If the state is successful, Justice would be admitted to a secure state-run psychiatric facility and re-evaluated approximately every five years to determine if he has recovered from his mental illness and is eligible for release, according to an attorney familiar with the case.

“It’s been a long and tragic case, and I leave it to the assigned attorney to work with the client and the doctors to deal with whatever legal proceeding the individual is facing,” said attorney Emmett Creahan, director of state’s Mental Hygiene Legal Service for the Western New York Region.

Vicky Valvo, the Legal Service attorney assigned to represent Justice, could not be reached to comment.

“The Office of Mental Health has filed a petition under section 330.20 of the Criminal Procedure Law in the John Justice case,” said the state official, who spoke to The News on the condition of anonymity. “The original court date for this matter was set as March 28 before Judge Boller, but has been adjourned and no new date has been set.”

The mental health agency has jurisdiction in the Justice case because he was found not guilty by reason of insanity in the Sept. 16, 1985, murders of his father, John W., and younger brother, Mark, in the family’s Mang Avenue home, where the-then Kenmore West High School student had also fatally stabbed his mother, Mary. In a failed suicide attempt later that day, Justice caused a two-car crash that killed Wayne Haun.

Justice was convicted of second-degree murder for the deaths of his mother and Haun, but at a retrial, he was found guilty of lesser manslaughter charges and given a shorter prison sentence, and he was released on parole in September 2005.

Two years later, though, Justice was back in state prison for violation of parole and ordered to complete the remaining eight years of his prison sentence. That concludes Sept. 7, 2015. The parole violation alleged that he threatened the staff at the Buffalo halfway house where he had been living.

Justice again became eligible for parole last August, but did not seek an early release, according to state prison records.

Prior to being sent back to state prison in 2007, Justice had told The News that he would prefer to remain behind bars rather than live at the Grace House on Bailey Avenue. He said he did not care for the other ex-convicts living at the residence.

But he apparently had a change of heart about remaining in prison.

In a letter last month to a News reporter, Justice said he planned to seek an early, conditional release.

“Please be advised I have exercised my right to be released from prison,” Justice wrote.

Now, though, with the actions of the mental health office, his quest for freedom may end up indefinitely postponed.

Police officials in Buffalo have declined to comment directly on the latest developments in the case, but they are concerned about his release.

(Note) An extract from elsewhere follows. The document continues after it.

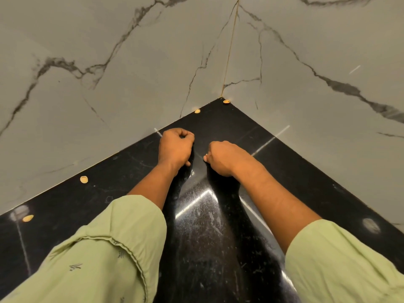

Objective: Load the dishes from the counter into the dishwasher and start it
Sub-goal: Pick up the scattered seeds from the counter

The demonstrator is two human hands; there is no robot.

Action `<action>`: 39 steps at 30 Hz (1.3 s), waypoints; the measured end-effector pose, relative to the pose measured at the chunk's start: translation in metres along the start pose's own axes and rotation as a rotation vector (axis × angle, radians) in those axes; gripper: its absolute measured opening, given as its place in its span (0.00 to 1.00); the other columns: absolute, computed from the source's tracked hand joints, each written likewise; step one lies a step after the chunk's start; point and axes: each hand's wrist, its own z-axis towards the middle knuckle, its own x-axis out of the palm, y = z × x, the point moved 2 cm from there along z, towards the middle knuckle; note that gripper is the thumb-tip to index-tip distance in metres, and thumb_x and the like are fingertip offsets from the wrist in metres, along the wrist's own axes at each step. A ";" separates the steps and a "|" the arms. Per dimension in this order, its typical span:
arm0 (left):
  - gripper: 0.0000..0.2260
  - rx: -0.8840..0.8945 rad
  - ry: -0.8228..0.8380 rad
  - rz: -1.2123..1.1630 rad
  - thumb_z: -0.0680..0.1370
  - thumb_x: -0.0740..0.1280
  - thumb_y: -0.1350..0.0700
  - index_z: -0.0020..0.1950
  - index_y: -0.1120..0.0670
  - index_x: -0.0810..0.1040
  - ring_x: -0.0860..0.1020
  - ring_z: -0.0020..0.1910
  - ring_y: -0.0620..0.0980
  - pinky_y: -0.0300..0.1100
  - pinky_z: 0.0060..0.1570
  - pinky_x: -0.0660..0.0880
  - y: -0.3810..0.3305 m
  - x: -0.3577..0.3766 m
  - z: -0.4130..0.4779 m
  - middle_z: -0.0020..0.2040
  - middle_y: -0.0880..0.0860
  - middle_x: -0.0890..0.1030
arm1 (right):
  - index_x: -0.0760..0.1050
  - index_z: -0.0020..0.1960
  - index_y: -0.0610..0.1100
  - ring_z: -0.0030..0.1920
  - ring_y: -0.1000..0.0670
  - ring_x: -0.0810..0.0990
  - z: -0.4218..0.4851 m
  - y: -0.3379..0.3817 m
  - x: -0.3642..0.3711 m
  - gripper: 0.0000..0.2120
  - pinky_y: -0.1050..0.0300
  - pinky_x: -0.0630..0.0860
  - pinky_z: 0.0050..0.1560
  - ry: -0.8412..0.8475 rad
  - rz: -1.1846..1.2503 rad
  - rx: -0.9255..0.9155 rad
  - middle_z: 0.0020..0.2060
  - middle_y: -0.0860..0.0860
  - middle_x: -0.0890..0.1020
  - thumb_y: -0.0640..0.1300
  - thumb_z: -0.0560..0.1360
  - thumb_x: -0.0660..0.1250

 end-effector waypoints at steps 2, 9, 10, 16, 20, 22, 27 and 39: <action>0.06 0.001 -0.009 0.003 0.81 0.64 0.57 0.47 0.50 0.80 0.75 0.19 0.44 0.38 0.23 0.73 0.001 -0.001 0.001 0.39 0.49 0.81 | 0.73 0.55 0.41 0.48 0.43 0.78 0.002 0.002 0.002 0.12 0.47 0.77 0.51 -0.004 0.072 -0.018 0.49 0.43 0.79 0.49 0.82 0.60; 0.08 -0.039 -0.093 -0.064 0.83 0.61 0.55 0.45 0.50 0.76 0.74 0.22 0.48 0.40 0.25 0.73 0.003 0.002 0.007 0.36 0.51 0.77 | 0.63 0.33 0.45 0.22 0.54 0.58 0.002 -0.030 0.012 0.10 0.65 0.53 0.18 -0.089 1.601 0.230 0.26 0.50 0.65 0.40 0.73 0.58; 0.10 -0.062 -0.119 -0.086 0.83 0.61 0.54 0.43 0.51 0.76 0.74 0.26 0.50 0.40 0.27 0.72 0.002 0.003 0.011 0.34 0.52 0.76 | 0.62 0.33 0.45 0.21 0.54 0.59 0.003 -0.032 0.013 0.10 0.66 0.53 0.17 -0.124 1.740 0.239 0.26 0.49 0.66 0.39 0.72 0.57; 0.07 0.143 -0.146 0.225 0.80 0.65 0.50 0.53 0.51 0.80 0.80 0.49 0.54 0.48 0.51 0.77 -0.016 0.019 0.025 0.46 0.50 0.82 | 0.61 0.31 0.46 0.20 0.55 0.59 0.015 -0.035 0.009 0.11 0.67 0.53 0.17 -0.334 1.929 0.246 0.25 0.50 0.65 0.36 0.70 0.55; 0.15 0.258 -0.131 0.548 0.83 0.63 0.53 0.68 0.53 0.74 0.77 0.60 0.59 0.52 0.54 0.74 -0.027 0.031 0.051 0.61 0.56 0.80 | 0.71 0.38 0.42 0.20 0.55 0.59 0.037 -0.041 -0.003 0.11 0.65 0.54 0.19 -0.463 1.834 0.249 0.23 0.51 0.65 0.33 0.73 0.54; 0.13 0.274 -0.136 0.636 0.83 0.62 0.53 0.66 0.53 0.77 0.78 0.59 0.60 0.51 0.53 0.75 -0.029 0.036 0.065 0.60 0.56 0.81 | 0.77 0.49 0.40 0.23 0.54 0.62 0.055 -0.045 -0.011 0.10 0.63 0.59 0.23 -0.555 1.600 0.265 0.25 0.51 0.68 0.39 0.79 0.57; 0.10 0.317 -0.159 0.589 0.81 0.67 0.51 0.59 0.52 0.82 0.80 0.53 0.56 0.51 0.52 0.79 -0.028 0.044 0.086 0.54 0.54 0.83 | 0.75 0.67 0.46 0.56 0.44 0.79 0.098 -0.051 -0.032 0.15 0.55 0.71 0.47 -0.673 0.485 0.145 0.56 0.46 0.81 0.44 0.81 0.62; 0.07 0.547 -0.123 1.001 0.84 0.61 0.57 0.59 0.58 0.74 0.81 0.49 0.58 0.47 0.37 0.70 -0.028 0.050 0.092 0.51 0.57 0.81 | 0.75 0.57 0.41 0.42 0.48 0.72 0.128 -0.055 -0.042 0.09 0.53 0.67 0.39 -0.671 0.007 0.188 0.48 0.45 0.79 0.45 0.82 0.61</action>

“We would prefer not to have him back in the city,” one police official said.

Defense attorney Nuchereno, who succeeded in having two of Justice’s second-degree murder convictions overturned, pointed out that Justice had previously been “free and clear of the Office of Mental Health” because its staff had not been following his case for years.

But then the Office of Mental Health re-entered the picture during his parole hearing in 2006 and at that time Justice voluntarily resubmitted himself to the agency’s jurisdiction, according to Nuchereno.

“John’s attitude was upon future parole release, he would get help from OMH. He wanted all the help he could get. I don’t think he realized he was resubmitting to possible lifelong jurisdiction,” Nuchereno said, adding he was not the attorney representing Justice at that time.